**GIVEN DATA**
Start of Block

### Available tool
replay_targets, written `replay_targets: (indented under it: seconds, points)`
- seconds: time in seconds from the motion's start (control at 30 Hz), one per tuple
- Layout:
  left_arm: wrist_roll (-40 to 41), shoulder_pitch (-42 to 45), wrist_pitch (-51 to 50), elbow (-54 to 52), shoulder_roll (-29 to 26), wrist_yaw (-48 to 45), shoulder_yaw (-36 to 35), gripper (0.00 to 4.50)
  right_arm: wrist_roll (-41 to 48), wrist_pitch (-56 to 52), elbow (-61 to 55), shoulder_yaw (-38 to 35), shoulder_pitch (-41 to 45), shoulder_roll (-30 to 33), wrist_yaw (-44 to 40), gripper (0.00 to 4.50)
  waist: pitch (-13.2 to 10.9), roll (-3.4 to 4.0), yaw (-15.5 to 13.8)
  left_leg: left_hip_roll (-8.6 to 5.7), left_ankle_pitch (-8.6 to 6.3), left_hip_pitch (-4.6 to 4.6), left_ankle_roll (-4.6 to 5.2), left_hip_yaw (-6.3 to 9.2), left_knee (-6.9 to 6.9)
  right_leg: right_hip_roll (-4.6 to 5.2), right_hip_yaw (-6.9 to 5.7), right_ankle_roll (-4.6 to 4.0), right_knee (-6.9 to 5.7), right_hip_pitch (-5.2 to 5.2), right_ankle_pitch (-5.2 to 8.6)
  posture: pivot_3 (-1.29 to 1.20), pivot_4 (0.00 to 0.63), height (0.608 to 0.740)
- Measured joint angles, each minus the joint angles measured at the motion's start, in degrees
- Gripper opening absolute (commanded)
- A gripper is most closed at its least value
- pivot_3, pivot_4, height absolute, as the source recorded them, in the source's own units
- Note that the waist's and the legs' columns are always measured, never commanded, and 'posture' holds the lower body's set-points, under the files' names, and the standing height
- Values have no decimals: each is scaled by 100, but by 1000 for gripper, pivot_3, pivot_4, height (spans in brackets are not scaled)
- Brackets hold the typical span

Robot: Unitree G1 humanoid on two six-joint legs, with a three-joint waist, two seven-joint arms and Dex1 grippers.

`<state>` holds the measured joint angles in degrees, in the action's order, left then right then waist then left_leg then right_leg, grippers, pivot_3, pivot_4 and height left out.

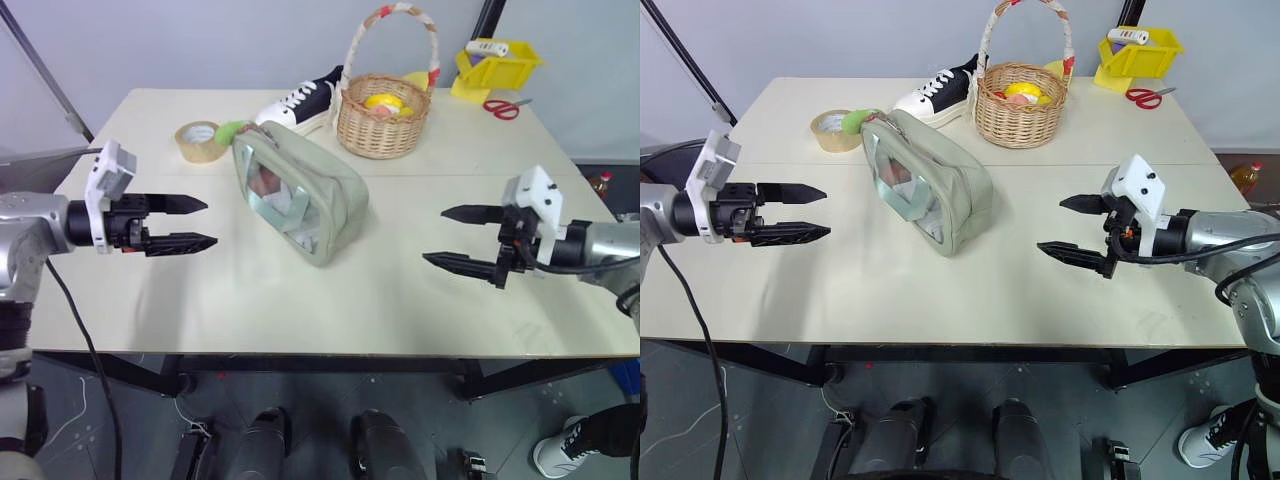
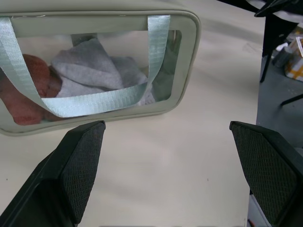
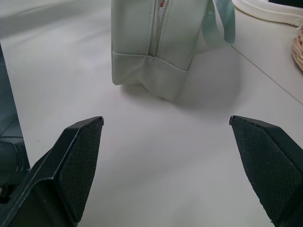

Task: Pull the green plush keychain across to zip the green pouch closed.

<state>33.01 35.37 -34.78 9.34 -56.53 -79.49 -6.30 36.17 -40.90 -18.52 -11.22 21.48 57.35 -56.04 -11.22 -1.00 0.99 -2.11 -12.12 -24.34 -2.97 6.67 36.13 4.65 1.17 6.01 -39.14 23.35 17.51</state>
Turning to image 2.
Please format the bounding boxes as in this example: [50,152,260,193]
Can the clear cream-trimmed tote bag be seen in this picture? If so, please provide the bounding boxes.
[0,10,202,137]

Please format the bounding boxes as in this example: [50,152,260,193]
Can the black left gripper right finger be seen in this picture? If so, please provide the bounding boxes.
[229,121,303,227]

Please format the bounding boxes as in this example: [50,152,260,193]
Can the grey towel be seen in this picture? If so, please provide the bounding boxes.
[50,38,157,106]

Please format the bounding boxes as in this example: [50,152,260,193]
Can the black metal stand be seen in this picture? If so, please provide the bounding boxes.
[245,0,303,106]

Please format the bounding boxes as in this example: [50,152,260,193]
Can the rust orange towel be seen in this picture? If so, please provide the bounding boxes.
[0,53,62,126]

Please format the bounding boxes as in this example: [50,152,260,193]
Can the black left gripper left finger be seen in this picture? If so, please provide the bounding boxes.
[0,120,106,227]

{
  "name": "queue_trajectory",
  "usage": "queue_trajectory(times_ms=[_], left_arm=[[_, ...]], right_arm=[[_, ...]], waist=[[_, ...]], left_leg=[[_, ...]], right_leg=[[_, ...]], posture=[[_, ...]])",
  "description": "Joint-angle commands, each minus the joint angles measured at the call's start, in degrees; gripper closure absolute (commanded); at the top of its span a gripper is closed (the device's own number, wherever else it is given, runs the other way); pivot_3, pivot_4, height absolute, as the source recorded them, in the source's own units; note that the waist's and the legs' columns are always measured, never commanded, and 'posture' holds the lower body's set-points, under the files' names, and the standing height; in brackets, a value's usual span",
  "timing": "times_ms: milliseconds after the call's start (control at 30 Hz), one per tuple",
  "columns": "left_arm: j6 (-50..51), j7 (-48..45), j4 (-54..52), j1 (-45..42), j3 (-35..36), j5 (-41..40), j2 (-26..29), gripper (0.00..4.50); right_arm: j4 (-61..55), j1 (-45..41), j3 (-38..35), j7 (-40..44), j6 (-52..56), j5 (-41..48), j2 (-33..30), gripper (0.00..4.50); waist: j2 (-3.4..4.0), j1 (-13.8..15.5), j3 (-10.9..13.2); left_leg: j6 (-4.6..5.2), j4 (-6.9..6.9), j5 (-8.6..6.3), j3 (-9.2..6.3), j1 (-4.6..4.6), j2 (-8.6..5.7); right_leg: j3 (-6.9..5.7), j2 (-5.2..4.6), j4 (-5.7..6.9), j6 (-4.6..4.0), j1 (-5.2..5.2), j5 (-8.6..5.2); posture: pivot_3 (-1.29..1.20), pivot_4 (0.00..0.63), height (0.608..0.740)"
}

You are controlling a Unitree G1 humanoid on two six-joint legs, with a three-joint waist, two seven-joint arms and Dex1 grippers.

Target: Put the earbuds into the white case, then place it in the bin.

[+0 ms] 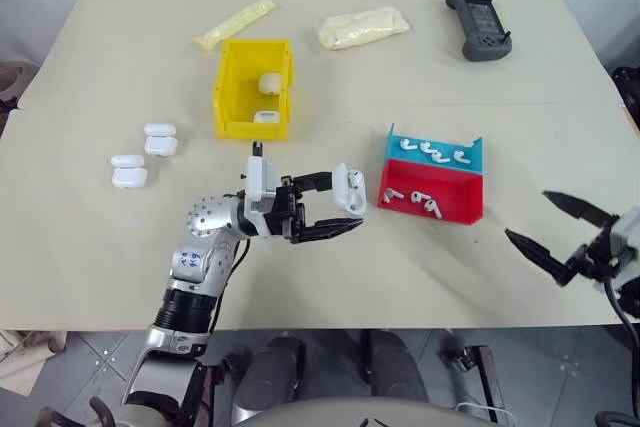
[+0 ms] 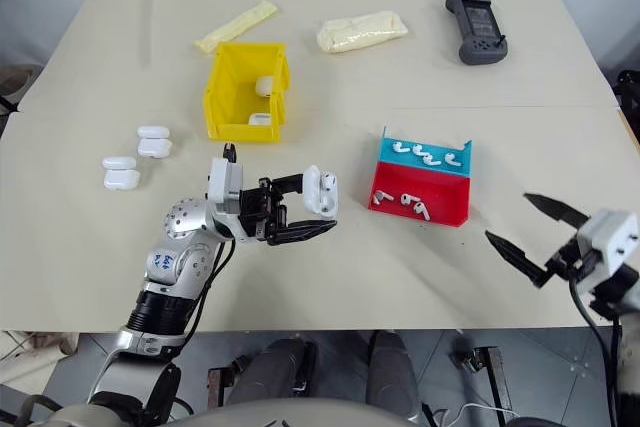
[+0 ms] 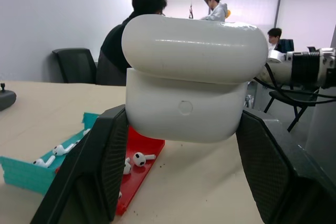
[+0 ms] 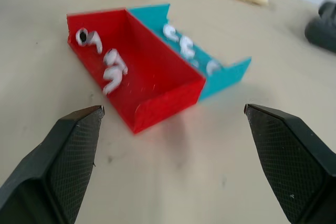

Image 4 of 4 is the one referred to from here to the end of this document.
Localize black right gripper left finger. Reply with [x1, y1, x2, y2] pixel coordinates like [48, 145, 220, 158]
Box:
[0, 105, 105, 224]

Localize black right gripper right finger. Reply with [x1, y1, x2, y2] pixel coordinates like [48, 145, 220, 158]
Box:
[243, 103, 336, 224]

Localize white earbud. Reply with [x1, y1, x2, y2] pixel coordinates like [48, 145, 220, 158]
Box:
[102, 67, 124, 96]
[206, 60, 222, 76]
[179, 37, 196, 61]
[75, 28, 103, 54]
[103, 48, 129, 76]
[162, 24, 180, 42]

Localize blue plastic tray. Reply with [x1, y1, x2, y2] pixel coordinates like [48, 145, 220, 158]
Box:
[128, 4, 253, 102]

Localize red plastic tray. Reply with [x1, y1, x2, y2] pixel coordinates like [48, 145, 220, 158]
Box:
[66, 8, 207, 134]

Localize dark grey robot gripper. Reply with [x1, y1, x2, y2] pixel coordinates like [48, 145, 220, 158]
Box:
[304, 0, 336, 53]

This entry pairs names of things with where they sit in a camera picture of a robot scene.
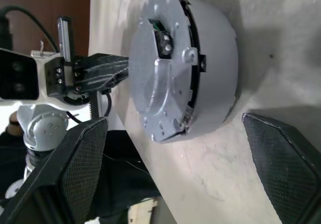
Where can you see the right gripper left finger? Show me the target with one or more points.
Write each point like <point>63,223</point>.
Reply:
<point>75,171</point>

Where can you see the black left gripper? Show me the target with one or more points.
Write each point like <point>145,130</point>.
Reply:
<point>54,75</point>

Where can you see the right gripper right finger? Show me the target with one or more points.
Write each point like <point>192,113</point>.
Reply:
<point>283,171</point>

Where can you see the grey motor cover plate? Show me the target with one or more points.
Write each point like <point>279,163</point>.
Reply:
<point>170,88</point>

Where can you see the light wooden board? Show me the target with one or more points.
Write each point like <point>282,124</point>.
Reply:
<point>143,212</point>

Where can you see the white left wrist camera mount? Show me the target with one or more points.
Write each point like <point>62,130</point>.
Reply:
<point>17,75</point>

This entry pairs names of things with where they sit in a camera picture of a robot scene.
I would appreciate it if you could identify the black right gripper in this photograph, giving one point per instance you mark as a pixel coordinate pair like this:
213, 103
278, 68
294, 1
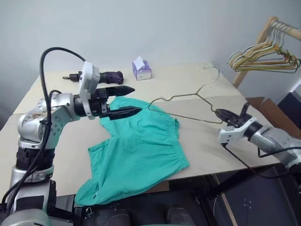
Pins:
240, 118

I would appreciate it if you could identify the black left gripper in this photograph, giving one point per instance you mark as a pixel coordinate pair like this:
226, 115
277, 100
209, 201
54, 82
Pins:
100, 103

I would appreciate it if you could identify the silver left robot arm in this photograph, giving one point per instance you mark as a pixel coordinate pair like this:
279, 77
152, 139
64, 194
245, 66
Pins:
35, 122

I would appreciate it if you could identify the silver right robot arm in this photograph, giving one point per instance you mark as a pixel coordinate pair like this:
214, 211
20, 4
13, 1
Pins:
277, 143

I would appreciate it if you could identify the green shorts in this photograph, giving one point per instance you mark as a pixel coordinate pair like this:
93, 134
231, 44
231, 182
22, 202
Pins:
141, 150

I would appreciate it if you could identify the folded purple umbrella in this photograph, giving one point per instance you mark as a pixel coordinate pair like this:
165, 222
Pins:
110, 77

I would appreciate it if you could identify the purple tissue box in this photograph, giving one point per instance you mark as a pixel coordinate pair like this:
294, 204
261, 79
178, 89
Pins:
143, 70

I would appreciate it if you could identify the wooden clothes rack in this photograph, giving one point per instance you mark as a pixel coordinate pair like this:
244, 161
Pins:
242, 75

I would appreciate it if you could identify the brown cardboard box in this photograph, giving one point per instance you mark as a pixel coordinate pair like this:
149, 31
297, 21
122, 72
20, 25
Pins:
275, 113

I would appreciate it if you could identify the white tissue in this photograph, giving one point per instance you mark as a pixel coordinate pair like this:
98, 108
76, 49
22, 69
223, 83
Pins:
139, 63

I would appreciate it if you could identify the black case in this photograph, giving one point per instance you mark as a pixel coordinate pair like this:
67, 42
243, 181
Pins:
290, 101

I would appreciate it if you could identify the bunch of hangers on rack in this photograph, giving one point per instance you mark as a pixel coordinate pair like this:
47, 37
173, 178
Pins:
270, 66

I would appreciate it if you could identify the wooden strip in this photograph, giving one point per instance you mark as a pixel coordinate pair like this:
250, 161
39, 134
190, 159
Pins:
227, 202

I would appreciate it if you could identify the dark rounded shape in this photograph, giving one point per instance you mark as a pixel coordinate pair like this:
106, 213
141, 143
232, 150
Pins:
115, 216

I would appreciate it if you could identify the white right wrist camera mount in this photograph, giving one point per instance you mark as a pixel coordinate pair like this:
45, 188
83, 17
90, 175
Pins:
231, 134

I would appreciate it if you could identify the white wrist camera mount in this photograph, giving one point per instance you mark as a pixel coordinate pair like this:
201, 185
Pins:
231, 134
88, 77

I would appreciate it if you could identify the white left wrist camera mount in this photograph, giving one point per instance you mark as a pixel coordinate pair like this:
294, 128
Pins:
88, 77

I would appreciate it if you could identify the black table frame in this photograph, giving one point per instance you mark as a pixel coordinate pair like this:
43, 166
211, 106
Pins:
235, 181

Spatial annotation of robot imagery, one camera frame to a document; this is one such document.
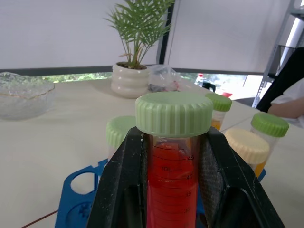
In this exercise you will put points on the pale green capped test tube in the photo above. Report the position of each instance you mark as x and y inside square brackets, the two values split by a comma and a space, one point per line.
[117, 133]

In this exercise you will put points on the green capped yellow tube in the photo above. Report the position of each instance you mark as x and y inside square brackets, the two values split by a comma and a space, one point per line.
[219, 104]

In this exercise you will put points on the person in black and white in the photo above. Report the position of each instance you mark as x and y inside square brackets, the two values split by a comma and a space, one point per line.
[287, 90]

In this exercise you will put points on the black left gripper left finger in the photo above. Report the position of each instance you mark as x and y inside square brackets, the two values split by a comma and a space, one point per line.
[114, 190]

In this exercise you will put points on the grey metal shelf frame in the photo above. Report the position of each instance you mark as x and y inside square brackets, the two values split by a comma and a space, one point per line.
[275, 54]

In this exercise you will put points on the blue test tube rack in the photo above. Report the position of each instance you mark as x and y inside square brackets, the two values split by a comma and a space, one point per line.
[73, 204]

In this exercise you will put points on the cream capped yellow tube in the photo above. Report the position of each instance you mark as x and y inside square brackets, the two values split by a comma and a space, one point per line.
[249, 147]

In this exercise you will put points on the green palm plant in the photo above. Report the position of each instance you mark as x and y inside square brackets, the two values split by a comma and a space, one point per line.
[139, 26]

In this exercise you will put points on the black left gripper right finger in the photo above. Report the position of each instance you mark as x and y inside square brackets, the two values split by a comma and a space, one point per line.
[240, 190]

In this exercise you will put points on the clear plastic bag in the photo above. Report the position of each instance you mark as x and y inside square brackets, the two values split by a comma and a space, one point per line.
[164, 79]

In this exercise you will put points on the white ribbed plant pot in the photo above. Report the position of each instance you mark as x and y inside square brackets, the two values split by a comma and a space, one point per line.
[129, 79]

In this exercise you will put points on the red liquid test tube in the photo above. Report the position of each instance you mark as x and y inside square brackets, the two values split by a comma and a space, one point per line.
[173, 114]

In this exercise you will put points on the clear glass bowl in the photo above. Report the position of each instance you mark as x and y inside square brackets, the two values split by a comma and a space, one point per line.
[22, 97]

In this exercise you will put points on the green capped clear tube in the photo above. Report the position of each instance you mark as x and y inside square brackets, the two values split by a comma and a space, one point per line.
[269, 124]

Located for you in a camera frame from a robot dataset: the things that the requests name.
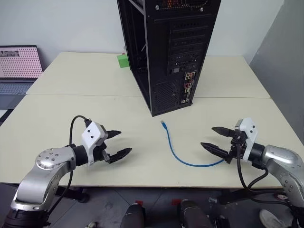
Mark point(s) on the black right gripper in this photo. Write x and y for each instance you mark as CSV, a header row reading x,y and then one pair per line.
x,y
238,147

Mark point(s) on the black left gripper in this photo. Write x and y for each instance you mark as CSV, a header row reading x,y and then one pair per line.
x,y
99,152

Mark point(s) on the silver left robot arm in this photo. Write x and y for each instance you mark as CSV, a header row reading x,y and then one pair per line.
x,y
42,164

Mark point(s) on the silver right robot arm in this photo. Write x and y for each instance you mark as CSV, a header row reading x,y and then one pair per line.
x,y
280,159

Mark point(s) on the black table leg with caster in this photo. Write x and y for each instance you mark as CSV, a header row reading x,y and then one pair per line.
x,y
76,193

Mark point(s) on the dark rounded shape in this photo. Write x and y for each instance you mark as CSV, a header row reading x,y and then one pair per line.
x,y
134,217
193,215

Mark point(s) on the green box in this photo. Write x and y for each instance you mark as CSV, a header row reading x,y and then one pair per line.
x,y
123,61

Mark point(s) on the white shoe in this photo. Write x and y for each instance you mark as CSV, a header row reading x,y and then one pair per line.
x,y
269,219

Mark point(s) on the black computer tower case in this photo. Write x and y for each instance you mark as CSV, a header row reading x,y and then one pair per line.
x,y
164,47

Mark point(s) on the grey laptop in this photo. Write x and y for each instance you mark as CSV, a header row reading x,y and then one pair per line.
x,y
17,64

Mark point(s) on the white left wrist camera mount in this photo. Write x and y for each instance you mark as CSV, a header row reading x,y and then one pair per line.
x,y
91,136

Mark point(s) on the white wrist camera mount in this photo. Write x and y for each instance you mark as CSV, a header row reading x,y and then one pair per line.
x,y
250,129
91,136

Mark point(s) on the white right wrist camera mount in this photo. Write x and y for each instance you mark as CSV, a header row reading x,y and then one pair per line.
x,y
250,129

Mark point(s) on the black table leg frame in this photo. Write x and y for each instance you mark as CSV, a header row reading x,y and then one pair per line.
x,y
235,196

End of Block

**ACTIVITY**
If the word "tray" is on a line above, return that line.

**RESULT OF THIS TASK**
Localize blue plastic tray. Reply with [x1, y1, x2, y2] pixel coordinates like [48, 145, 220, 158]
Localize red plastic tray. Reply with [x1, y1, x2, y2] pixel coordinates like [48, 145, 220, 158]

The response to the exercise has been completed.